Data entries:
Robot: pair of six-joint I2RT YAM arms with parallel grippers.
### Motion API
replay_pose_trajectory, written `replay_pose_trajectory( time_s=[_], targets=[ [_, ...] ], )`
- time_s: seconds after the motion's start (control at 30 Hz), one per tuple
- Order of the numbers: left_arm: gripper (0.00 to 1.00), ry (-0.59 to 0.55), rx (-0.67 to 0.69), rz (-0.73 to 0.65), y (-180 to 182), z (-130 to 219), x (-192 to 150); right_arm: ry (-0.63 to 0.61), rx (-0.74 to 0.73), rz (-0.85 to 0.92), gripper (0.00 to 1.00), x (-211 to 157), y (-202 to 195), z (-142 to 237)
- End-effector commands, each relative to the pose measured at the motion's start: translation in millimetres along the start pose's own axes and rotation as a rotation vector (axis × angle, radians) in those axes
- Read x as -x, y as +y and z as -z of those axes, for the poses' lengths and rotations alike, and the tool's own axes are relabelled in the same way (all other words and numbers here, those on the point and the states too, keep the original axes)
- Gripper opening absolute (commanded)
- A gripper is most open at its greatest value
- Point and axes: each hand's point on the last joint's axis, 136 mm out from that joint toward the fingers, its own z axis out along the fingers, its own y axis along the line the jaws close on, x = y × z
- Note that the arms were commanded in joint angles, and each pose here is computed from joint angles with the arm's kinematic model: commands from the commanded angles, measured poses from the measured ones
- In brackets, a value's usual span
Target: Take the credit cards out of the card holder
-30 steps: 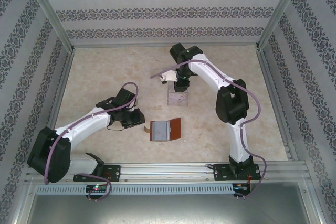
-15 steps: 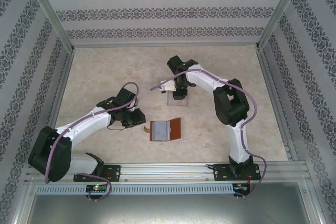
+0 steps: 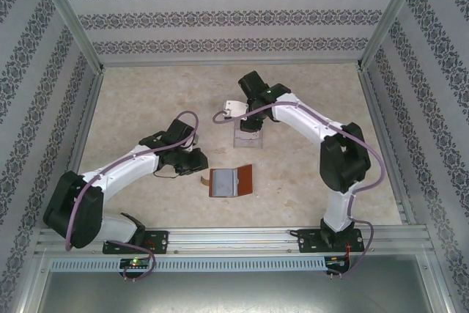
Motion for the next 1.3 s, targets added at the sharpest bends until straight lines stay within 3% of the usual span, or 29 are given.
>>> replay_pose_trajectory(
  time_s=[0.0, 0.17, 0.3, 0.53, 0.77, 1.27],
  targets=[
    [0.19, 0.006, -0.039, -0.039, -21.4, -0.9, 4.5, -0.065, -0.040, -0.232, 0.36, 12.8, 4.9, 11.8],
    [0.17, 0.039, -0.037, -0.056, -28.1, -15.3, 1.7, -0.156, -0.041, -0.575, 0.33, 22.7, 25.6, 26.8],
    [0.14, 0.084, -0.026, -0.056, -26.4, -32.0, -4.4, -0.146, -0.003, -0.875, 0.27, 15.2, 46.9, 30.3],
    [0.11, 0.127, 0.069, -0.035, 5.3, -46.4, -19.1, -0.147, 0.249, -1.300, 0.20, 13.5, 105.0, 21.6],
    [0.09, 0.158, 0.085, -0.021, 24.2, -55.1, -35.0, -0.072, 0.397, -1.406, 0.22, 20.6, 149.4, 4.5],
    [0.08, 0.162, 0.065, -0.015, 29.0, -58.9, -42.4, 0.077, 0.452, -1.456, 0.29, 28.6, 186.9, -41.3]
  ],
)
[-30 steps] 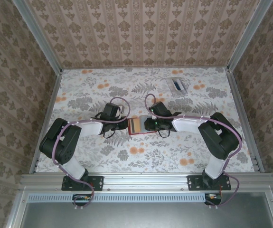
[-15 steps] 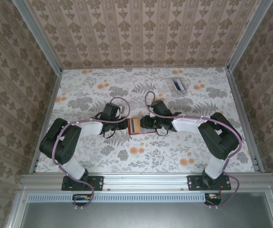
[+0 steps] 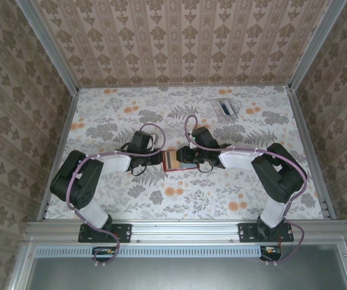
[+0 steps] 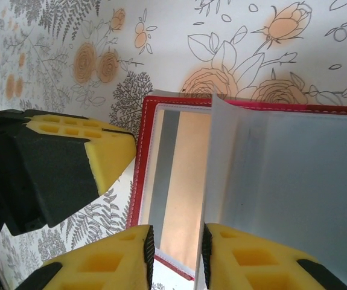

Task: Put the credit cards into the card holder
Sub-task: Flip over the card slot in the card holder.

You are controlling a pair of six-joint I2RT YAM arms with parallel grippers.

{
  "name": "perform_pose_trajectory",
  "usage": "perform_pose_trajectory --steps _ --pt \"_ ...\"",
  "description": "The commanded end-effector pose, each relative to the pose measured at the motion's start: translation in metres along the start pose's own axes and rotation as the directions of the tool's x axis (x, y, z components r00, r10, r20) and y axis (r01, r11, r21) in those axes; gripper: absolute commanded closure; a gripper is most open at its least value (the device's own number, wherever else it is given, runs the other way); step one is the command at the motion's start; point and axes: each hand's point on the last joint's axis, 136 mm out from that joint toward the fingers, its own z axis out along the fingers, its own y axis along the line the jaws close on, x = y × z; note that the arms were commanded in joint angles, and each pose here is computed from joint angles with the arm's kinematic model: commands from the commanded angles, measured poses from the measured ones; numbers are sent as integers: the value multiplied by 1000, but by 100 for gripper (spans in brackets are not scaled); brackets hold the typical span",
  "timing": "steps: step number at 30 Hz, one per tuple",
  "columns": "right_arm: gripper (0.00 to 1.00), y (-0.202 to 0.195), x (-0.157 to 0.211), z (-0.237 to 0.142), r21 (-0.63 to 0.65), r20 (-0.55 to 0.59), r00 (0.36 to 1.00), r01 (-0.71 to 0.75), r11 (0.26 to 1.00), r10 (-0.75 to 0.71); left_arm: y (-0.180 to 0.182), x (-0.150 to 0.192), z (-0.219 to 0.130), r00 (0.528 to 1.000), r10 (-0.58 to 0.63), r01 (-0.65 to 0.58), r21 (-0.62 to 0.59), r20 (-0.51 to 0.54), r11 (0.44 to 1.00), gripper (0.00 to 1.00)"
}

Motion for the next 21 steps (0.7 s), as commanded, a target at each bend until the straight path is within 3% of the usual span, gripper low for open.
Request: perform_pose_trajectory --steps 1,13,18,21 --pt "70 11 -3 1 -66 12 1000 -3 998 4 2 -2 4 1000 0 0 -3 -8 1000 100" --pt "86 9 1 14 -121 -23 999 -41 992 38 6 0 8 1000 -5 5 -11 -17 1000 100" --pt "86 7 2 15 -130 -18 999 -47 990 45 2 0 10 1000 -6 6 8 -26 1000 100" --pt "80 12 1 15 -166 -15 999 -42 985 40 5 0 11 1000 -10 10 -2 -29 1000 100"
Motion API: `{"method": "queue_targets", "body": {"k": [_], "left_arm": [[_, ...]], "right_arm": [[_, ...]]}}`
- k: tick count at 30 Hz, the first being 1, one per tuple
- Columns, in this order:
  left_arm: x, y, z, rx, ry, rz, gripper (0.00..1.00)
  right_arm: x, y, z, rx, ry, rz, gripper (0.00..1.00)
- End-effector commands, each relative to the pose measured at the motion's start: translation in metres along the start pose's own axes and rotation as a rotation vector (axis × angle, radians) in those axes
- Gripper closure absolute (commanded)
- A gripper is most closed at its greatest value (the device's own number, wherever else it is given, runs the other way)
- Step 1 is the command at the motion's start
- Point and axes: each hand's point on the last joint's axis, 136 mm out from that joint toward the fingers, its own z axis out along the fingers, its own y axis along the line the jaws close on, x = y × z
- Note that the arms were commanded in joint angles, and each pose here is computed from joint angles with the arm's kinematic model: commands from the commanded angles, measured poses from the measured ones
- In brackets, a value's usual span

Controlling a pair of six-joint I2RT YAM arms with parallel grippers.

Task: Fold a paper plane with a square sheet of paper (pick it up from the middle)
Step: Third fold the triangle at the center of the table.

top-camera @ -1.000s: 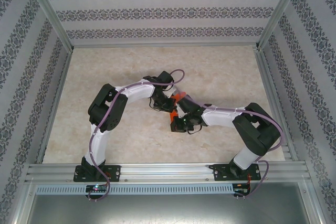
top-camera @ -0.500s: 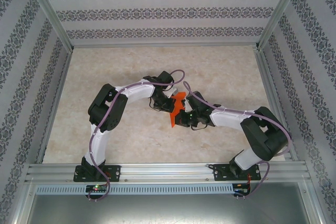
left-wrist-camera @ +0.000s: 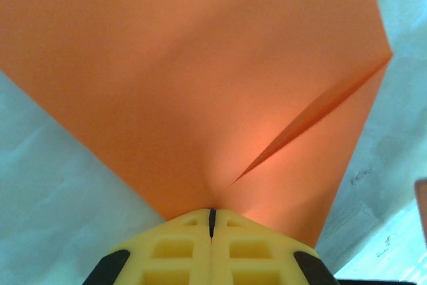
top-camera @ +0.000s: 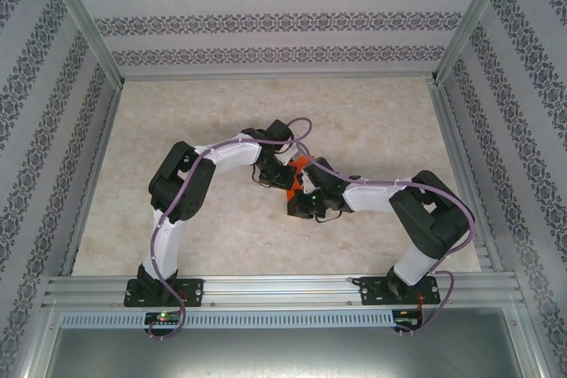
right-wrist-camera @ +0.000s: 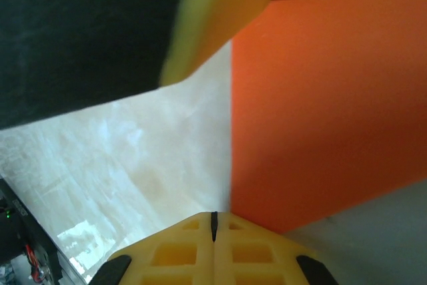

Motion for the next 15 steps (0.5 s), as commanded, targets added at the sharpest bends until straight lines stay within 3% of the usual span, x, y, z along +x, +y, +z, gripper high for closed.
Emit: {"method": "queue_targets", "body": {"k": [1, 4, 9, 15], "left_arm": [[0.055, 0.075, 0.05, -0.236, 0.193, -0.066, 0.96], [0.054, 0.073, 0.048, -0.231, 0.186, -0.064, 0.96], [0.048, 0.066, 0.042, -0.213, 0.165, -0.052, 0.96], [0.039, 0.058, 0.036, -0.189, 0.131, -0.041, 0.96]], "right_arm": [[0.002, 0.014, -0.003, -0.032, 0.019, -0.052, 1.0], [-0.009, 0.013, -0.02, -0.09, -0.041, -0.012, 1.0], [-0.039, -0.015, -0.052, -0.053, -0.147, 0.044, 1.0], [-0.067, -0.041, -0.067, -0.046, -0.212, 0.114, 0.86]]}}
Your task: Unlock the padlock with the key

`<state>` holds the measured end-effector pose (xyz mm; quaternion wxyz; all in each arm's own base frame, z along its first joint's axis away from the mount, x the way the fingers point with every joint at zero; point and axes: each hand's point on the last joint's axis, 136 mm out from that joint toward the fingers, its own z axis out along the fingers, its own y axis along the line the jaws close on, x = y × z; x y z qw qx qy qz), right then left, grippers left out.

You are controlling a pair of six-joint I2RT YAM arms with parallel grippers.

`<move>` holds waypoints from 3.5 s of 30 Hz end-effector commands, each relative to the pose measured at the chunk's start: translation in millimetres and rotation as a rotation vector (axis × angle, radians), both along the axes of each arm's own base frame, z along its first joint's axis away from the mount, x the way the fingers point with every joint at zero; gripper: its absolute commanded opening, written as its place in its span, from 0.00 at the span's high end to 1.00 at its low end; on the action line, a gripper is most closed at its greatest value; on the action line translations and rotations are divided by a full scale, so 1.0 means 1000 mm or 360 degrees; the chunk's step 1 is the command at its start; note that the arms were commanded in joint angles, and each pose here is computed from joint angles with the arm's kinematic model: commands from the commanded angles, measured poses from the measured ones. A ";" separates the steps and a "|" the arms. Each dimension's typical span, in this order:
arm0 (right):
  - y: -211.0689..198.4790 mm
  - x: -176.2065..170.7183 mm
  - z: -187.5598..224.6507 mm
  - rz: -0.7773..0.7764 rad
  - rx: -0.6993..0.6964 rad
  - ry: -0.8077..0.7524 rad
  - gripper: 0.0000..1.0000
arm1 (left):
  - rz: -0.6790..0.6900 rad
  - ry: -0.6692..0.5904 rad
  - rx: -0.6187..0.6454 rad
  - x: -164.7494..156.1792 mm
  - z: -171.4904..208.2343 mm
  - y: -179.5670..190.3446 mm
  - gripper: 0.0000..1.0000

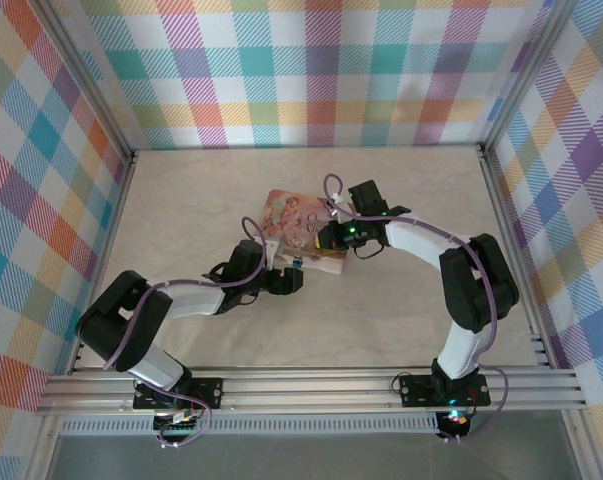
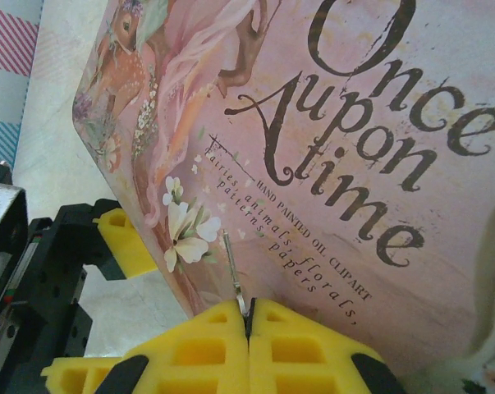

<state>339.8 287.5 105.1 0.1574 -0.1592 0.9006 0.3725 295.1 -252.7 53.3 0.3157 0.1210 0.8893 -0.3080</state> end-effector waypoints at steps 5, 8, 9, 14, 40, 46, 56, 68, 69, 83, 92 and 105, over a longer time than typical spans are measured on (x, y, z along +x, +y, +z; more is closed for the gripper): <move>-0.021 -0.015 -0.031 -0.0041 -0.0175 0.0117 1.00 | 0.0011 -0.0148 -0.0044 0.017 0.008 -0.010 0.21; -0.022 -0.014 -0.032 -0.0052 -0.0184 0.0113 1.00 | -0.0011 -0.0135 -0.0060 0.018 0.006 -0.016 0.25; -0.022 -0.014 -0.032 -0.0055 -0.0183 0.0110 1.00 | -0.0017 -0.0134 -0.0063 0.019 0.005 -0.018 0.27; -0.022 -0.015 -0.033 -0.0059 -0.0177 0.0112 1.00 | -0.0010 -0.0137 -0.0062 0.024 0.002 -0.021 0.30; -0.025 -0.020 -0.037 -0.0083 -0.0176 0.0127 1.00 | -0.0017 -0.0169 -0.0049 0.035 0.003 -0.050 0.52; -0.026 -0.020 -0.037 -0.0085 -0.0176 0.0127 1.00 | 0.0024 -0.0204 -0.0030 0.037 0.009 -0.049 0.55; -0.025 -0.021 -0.038 -0.0087 -0.0166 0.0136 1.00 | 0.0120 -0.0274 0.0024 0.040 0.020 -0.043 0.54; -0.024 -0.021 -0.039 -0.0090 -0.0166 0.0141 1.00 | 0.0154 -0.0298 0.0057 0.041 0.024 -0.042 0.54; -0.024 -0.021 -0.038 -0.0089 -0.0164 0.0141 1.00 | 0.0154 -0.0291 0.0062 0.041 0.022 -0.042 0.54; -0.023 -0.020 -0.037 -0.0097 -0.0149 0.0145 1.00 | 0.0190 -0.0238 0.0082 0.045 0.007 -0.043 0.70; -0.018 -0.010 -0.008 -0.0106 -0.0067 -0.0005 1.00 | 0.0208 -0.0199 0.0013 0.039 0.023 -0.042 0.81; -0.042 -0.042 0.046 -0.0056 -0.0141 -0.0583 1.00 | 0.0298 0.0168 -0.0078 0.019 0.059 -0.035 0.83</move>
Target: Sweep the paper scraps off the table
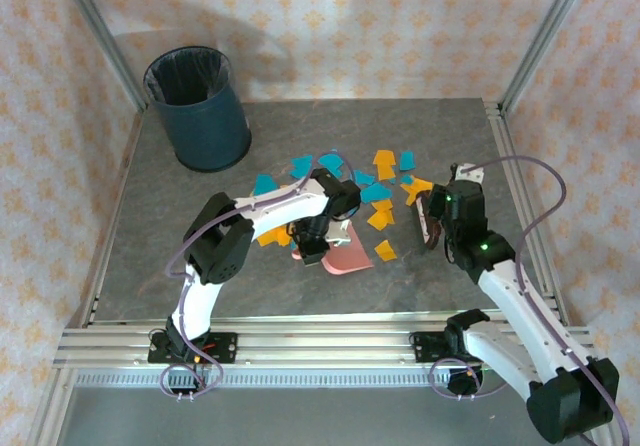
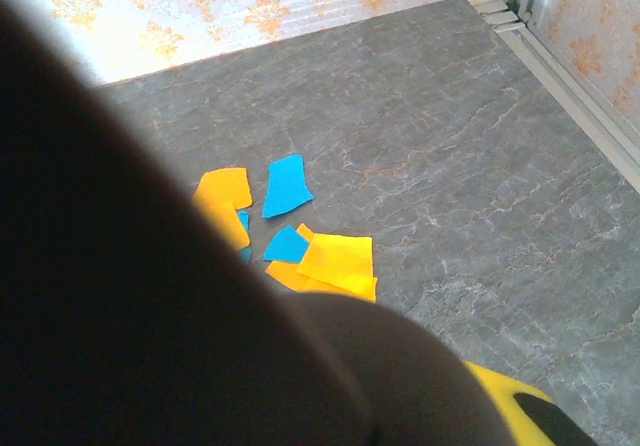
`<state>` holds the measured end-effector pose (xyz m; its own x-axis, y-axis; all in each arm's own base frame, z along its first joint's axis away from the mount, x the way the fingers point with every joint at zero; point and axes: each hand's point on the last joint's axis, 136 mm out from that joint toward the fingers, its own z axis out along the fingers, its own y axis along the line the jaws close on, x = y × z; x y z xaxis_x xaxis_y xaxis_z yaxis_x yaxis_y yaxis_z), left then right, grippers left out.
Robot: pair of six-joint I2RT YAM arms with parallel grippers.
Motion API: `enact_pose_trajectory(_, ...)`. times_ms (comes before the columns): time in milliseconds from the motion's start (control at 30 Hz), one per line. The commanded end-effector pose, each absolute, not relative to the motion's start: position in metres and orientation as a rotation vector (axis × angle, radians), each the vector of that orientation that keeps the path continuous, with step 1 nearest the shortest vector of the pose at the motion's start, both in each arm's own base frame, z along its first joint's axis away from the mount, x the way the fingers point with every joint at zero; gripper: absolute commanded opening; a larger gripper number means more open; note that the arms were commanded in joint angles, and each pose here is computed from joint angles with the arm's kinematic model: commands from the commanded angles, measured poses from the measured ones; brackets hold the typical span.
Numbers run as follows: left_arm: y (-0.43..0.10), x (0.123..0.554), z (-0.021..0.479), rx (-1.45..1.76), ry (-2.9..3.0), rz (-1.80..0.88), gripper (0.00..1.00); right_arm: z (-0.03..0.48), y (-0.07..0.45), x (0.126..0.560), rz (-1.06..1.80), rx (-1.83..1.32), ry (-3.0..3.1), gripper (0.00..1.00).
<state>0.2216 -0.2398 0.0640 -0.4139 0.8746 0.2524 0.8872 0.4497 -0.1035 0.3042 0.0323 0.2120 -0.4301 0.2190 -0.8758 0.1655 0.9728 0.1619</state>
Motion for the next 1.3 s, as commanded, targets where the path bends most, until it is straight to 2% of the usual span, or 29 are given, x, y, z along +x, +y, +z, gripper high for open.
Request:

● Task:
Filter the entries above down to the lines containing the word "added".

● Solution to this task:
Motion for the next 1.3 s, targets added at the sharpest bends until straight lines stay within 3% of the usual span, or 29 are given.
Motion for the next 15 steps (0.5 s), as commanded, targets added at the sharpest bends until straight lines stay within 3% of the usual span, x, y, z along +x, +y, +z, gripper high for closed.

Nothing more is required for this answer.